Stored items from a collection:
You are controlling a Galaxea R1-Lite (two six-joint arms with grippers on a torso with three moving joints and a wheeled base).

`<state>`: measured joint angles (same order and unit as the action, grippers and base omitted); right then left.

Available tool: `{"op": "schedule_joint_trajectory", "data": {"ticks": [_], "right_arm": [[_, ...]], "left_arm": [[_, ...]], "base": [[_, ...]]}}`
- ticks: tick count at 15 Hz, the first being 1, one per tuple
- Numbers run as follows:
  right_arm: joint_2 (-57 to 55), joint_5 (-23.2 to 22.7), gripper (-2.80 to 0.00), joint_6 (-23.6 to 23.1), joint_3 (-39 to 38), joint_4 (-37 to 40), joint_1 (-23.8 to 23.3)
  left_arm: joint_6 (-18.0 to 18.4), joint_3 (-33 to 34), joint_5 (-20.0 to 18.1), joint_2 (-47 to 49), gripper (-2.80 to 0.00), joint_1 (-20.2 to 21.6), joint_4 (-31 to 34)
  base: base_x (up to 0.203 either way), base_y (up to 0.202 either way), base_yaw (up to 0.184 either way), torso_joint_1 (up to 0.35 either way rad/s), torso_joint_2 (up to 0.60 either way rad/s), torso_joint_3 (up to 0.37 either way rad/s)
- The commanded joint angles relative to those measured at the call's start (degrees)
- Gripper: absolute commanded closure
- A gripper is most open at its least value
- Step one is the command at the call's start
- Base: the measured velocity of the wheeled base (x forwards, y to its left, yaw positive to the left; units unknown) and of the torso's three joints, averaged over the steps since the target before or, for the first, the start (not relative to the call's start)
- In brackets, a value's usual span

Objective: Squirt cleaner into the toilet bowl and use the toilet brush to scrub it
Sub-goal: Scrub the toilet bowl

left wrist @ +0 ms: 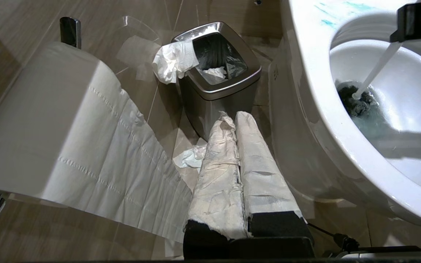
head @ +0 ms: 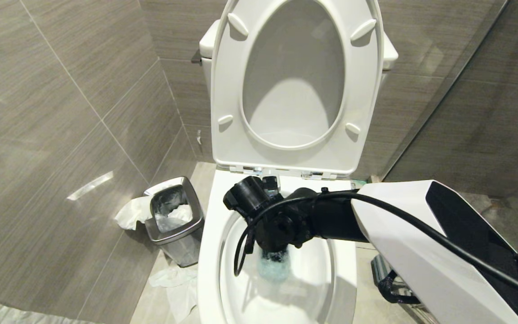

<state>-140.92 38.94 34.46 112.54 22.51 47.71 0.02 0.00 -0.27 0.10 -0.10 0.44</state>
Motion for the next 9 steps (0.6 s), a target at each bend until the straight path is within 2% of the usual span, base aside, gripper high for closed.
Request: {"op": "schedule_joint_trajectory", "data": {"ticks": [1,9], "right_arm": [[5.5,0.2,0.00,0.0,-0.5,0.7,0.8],[28.5,0.1,0.00,0.1,-1.8,13.5,2.8]], "left_arm": [[0.0,0.2,0.0,0.0,0.00,0.0,0.0],[0.0,0.2,0.0,0.0,0.00,0.0,0.0]], "base": [[0.000,0.000,0.000,0.000,0.00,0.000],[0.000,0.000,0.000,0.000,0.00,0.000]]}}
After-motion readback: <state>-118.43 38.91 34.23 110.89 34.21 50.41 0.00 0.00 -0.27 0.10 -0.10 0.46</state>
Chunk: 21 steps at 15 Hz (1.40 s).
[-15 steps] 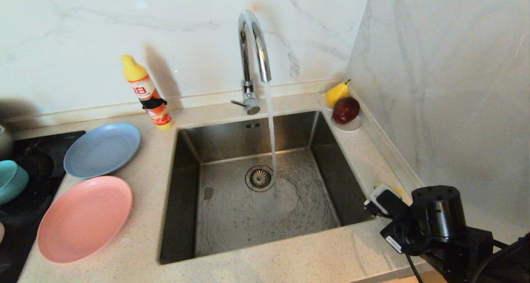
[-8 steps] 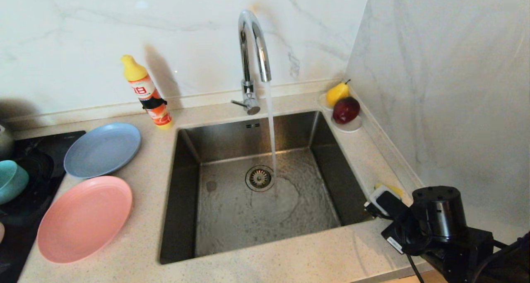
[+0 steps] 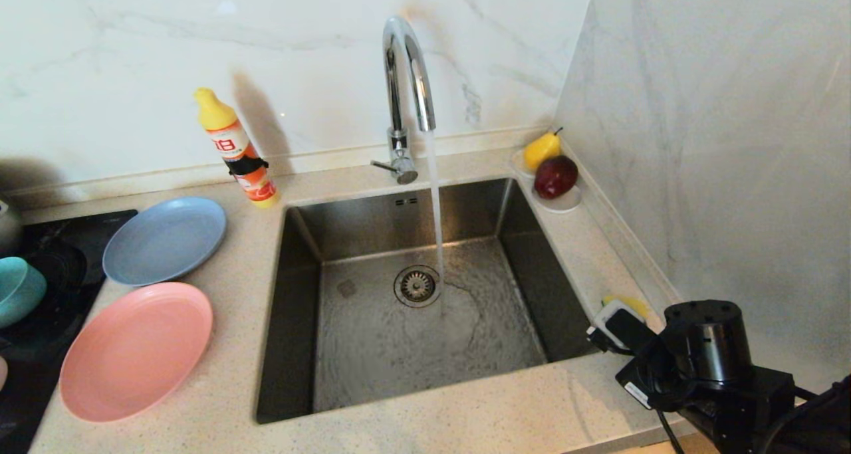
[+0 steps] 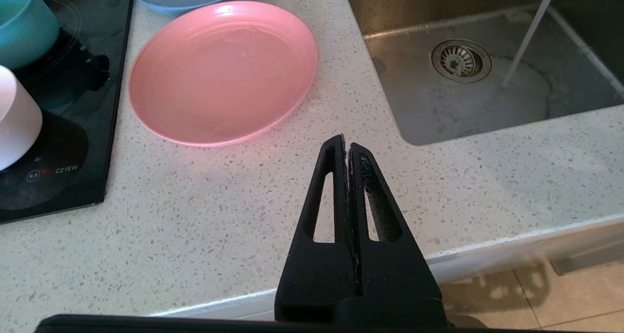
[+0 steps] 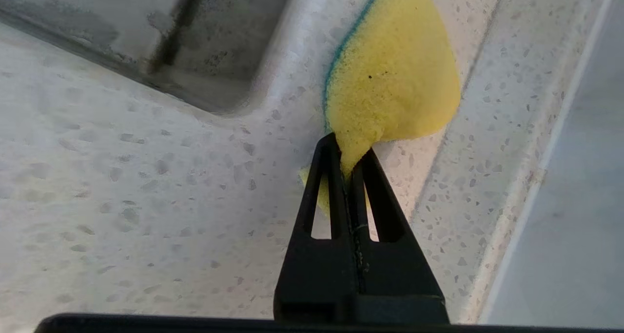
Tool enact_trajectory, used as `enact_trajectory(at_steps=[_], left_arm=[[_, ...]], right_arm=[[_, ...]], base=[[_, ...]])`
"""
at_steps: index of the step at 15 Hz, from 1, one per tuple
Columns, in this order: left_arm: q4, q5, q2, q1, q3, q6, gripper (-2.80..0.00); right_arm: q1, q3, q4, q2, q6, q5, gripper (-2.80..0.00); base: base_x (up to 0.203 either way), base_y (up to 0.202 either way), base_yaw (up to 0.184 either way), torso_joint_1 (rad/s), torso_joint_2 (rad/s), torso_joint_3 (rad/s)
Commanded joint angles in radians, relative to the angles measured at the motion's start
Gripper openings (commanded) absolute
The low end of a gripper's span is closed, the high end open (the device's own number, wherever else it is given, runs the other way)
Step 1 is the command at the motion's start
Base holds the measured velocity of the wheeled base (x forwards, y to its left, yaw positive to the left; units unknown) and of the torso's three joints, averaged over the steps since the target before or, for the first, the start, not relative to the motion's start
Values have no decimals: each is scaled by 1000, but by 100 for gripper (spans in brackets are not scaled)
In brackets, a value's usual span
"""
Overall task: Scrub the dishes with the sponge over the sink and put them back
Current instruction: Put down the sponge
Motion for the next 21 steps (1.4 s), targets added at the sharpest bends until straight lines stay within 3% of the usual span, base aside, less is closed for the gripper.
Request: enact_trajectory(at_steps=[1,6,7,21], left_arm=[[0,0,2,0,3,0,-280],[1,0,2,0,3,0,-280],[0,0,2,0,3,0,-280],[0,0,2,0,3,0,-280]], right_arm=[[-4,-1,-5,-2,-3,-2,-280],[-4,6,-3,-5,-3,-2,-280],[-4,8,-3,-6,-4,-4,0],[3,21,-3,-40,-27,-12,0]], base=[[0,0,0,0,0,0],[0,0,0,0,0,0],[0,0,0,0,0,0],[0,0,0,0,0,0]])
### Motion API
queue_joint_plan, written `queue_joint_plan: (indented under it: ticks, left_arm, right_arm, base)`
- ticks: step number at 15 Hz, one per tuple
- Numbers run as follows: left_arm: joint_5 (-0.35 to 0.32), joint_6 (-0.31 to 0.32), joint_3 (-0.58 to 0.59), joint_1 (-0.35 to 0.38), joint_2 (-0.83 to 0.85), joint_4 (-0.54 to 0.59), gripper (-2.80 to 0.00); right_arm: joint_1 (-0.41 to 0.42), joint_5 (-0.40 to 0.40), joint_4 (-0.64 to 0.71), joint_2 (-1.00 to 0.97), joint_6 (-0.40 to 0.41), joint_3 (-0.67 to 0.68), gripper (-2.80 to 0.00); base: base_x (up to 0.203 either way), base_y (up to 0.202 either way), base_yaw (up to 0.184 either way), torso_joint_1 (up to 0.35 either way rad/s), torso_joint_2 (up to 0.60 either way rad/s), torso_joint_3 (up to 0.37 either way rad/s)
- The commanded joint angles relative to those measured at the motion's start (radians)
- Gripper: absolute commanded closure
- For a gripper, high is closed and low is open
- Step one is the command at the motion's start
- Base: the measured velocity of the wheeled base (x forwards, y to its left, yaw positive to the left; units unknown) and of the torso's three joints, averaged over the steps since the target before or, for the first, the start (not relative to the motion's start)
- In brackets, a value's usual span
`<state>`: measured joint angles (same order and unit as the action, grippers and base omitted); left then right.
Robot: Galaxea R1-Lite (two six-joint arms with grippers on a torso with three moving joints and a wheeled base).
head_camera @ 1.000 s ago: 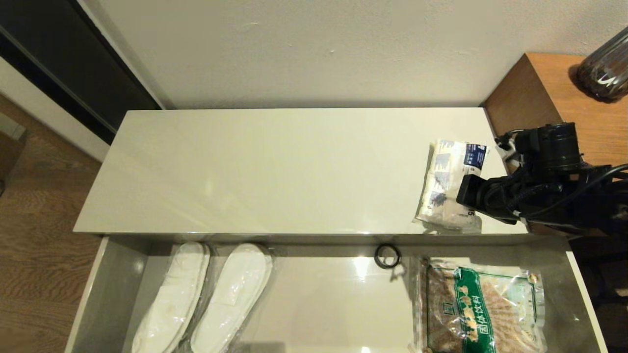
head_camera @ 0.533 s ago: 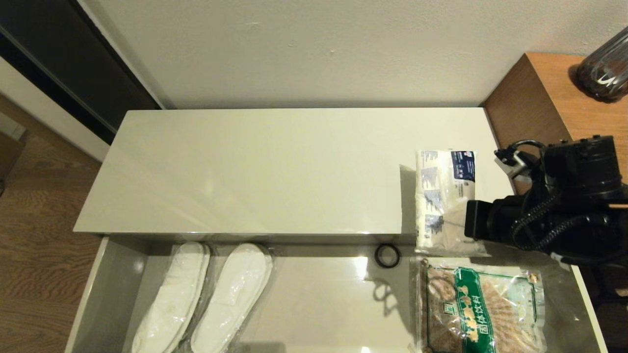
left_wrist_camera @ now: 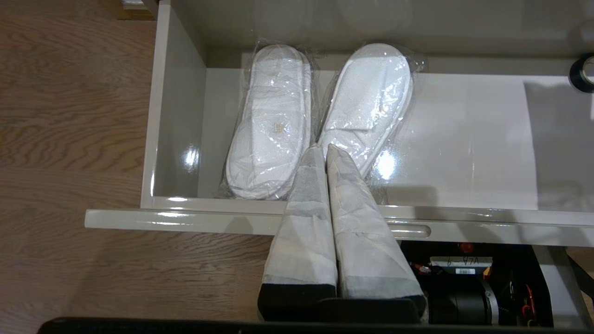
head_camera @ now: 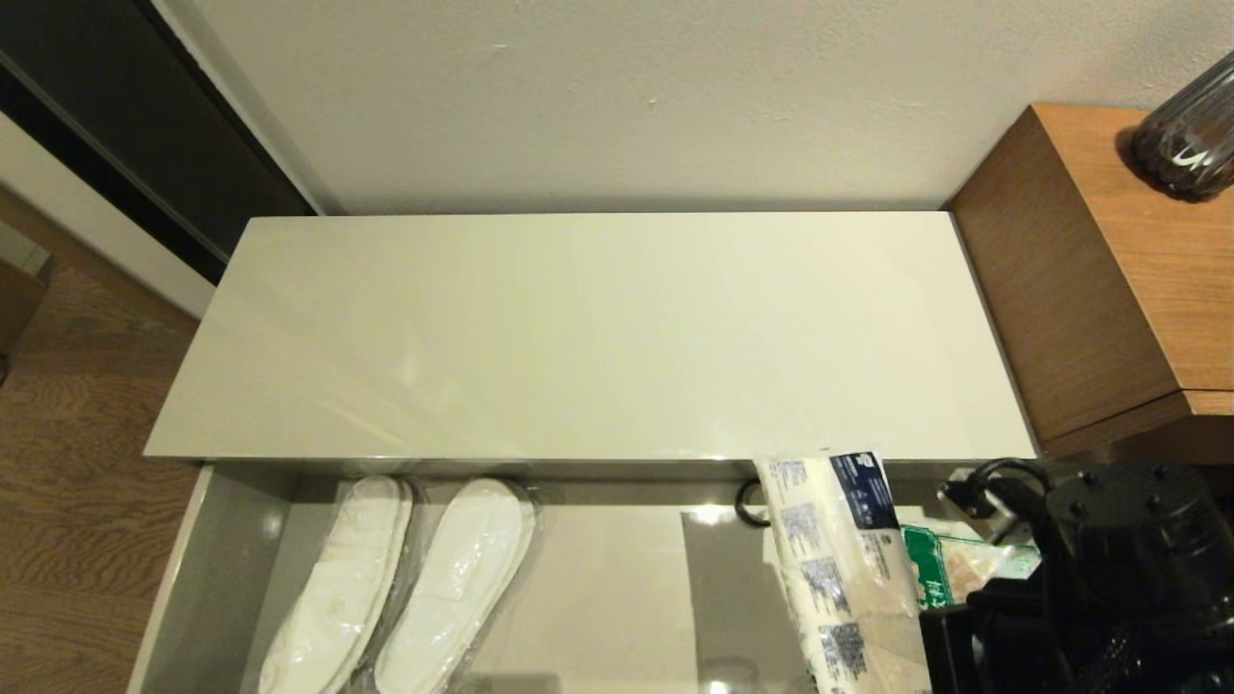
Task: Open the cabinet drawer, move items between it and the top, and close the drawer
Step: Put the tissue in the drawer
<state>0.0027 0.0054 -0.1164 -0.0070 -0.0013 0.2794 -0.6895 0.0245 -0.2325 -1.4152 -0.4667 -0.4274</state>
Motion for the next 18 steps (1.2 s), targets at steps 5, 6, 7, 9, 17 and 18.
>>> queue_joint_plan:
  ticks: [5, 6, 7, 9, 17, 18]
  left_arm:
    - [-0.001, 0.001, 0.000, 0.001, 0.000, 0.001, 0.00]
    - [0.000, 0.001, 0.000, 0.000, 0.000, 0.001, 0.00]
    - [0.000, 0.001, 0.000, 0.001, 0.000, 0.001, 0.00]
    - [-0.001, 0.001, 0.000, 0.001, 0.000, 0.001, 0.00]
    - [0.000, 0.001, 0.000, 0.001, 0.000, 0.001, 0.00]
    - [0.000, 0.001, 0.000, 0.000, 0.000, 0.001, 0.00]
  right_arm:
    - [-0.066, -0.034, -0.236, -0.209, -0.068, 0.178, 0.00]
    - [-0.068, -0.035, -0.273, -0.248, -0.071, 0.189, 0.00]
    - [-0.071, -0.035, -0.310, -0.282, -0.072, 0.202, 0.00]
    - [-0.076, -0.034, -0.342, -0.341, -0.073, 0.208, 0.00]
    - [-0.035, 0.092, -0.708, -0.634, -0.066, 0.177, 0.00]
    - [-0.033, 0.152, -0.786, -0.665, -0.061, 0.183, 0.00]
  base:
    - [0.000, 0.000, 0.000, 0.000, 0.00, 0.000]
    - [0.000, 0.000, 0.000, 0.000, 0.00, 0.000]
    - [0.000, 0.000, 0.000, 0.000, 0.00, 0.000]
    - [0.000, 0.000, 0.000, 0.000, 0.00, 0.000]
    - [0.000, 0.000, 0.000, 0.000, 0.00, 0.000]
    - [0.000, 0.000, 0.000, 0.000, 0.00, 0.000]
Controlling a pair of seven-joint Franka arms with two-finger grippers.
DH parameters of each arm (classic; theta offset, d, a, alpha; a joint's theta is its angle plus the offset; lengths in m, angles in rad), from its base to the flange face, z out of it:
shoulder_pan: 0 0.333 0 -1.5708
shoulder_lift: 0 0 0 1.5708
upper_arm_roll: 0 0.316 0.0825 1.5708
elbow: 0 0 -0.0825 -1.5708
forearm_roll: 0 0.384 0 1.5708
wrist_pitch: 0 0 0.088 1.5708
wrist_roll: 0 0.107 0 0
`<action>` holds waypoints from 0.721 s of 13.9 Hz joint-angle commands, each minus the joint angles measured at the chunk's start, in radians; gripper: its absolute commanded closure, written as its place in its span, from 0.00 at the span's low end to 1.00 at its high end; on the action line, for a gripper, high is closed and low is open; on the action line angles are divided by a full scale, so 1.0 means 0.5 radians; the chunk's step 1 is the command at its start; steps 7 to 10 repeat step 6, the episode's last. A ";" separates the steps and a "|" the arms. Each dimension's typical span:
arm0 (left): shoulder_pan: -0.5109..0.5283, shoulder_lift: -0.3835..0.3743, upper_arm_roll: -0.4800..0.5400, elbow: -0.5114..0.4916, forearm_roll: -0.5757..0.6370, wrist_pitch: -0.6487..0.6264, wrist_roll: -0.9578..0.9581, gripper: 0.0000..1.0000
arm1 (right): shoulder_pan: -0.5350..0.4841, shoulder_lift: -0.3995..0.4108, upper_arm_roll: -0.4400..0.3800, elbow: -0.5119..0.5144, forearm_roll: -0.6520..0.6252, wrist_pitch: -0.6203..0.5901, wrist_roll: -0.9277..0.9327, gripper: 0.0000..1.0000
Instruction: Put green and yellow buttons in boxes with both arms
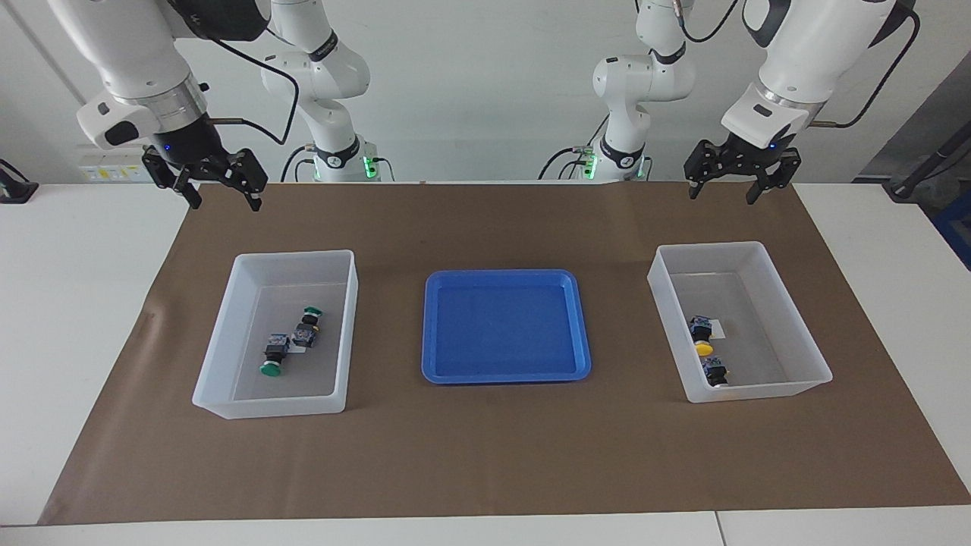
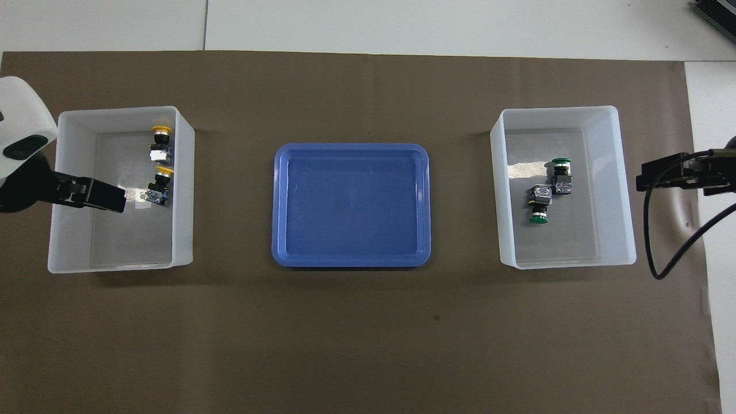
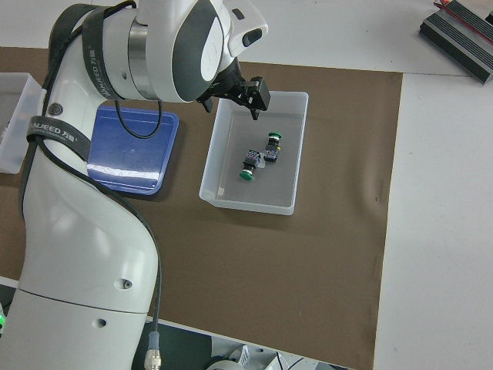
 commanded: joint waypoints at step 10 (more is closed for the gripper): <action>0.070 -0.028 0.003 -0.012 -0.040 -0.004 -0.004 0.00 | -0.038 -0.043 0.038 -0.042 -0.014 -0.007 0.025 0.00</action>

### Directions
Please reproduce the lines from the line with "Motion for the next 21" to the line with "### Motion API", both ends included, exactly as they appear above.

### Exercise result
Motion for the next 21 steps (1.4 s), targets added at the sharpest bends until straight lines stay within 3% of the usual span, base aside, less is closed for the gripper.
Request: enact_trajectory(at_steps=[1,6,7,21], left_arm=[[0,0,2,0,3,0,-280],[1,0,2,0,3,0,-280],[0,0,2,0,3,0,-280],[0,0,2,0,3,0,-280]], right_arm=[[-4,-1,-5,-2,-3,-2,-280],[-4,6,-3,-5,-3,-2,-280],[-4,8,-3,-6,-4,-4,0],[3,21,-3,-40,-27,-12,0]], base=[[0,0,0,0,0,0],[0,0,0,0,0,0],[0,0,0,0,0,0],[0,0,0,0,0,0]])
### Motion API

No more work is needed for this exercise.